(Work required): Every line of the listing that holds the word "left" should be returned.

(Collected material):
▬▬▬▬▬▬▬▬▬▬
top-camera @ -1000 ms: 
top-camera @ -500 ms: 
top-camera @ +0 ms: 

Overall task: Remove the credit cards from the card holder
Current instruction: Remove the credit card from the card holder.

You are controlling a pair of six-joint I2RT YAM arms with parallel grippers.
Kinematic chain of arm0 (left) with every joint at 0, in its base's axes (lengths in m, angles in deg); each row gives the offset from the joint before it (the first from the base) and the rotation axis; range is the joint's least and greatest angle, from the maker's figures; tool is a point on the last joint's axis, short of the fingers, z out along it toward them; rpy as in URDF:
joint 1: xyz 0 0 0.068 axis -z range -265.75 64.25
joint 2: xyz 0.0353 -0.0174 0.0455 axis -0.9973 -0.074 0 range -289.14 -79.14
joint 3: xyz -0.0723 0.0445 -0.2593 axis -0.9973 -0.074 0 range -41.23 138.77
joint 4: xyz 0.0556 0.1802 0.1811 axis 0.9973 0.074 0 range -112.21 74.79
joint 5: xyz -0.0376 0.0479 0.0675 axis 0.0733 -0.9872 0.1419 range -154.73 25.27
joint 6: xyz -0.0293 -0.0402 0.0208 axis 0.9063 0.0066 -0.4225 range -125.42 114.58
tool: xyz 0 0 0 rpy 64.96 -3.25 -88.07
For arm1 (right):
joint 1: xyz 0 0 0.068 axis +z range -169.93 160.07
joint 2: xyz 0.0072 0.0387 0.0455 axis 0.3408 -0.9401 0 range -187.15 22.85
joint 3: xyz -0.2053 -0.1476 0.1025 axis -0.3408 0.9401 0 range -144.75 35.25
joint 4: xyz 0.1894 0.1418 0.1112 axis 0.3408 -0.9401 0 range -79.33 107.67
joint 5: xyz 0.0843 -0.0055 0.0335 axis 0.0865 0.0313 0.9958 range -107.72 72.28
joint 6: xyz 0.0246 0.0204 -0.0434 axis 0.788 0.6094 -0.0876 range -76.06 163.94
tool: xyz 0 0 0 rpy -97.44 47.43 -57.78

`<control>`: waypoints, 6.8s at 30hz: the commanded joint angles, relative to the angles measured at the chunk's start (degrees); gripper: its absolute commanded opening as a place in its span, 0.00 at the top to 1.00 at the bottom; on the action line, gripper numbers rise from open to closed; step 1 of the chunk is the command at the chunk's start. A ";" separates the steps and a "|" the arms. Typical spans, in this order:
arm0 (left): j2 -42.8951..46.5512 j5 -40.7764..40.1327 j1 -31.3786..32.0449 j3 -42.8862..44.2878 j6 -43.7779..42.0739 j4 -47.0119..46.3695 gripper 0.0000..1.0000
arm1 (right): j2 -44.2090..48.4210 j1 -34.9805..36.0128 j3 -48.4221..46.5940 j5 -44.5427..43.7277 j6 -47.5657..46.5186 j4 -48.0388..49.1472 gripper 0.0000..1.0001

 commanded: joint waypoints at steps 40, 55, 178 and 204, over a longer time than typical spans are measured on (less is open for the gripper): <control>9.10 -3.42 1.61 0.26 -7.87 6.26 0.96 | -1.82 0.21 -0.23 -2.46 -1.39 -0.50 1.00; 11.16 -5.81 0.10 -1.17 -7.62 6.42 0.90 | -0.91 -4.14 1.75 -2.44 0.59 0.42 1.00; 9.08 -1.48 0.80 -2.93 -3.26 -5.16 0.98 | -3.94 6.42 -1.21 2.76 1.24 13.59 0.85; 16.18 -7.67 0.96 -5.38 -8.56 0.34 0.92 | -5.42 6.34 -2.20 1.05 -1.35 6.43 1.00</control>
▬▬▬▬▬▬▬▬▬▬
(Problem solution):
Kinematic chain of arm0 (left) with every joint at 0, in its base's axes (lengths in m, angles in deg); each row gives the offset from the joint before it (the first from the base) and the rotation axis; range is the joint's least and greatest angle, from the maker's figures; tool is a point on the last joint's axis, short of the fingers, z out along it toward them; rpy as in URDF:
arm0 (left): j2 -42.8951..46.5512 j5 -40.7764..40.1327 j1 -31.3786..32.0449 j3 -42.8862..44.2878 j6 -43.7779..42.0739 j4 -47.0119..46.3695 gripper 0.0000..1.0000

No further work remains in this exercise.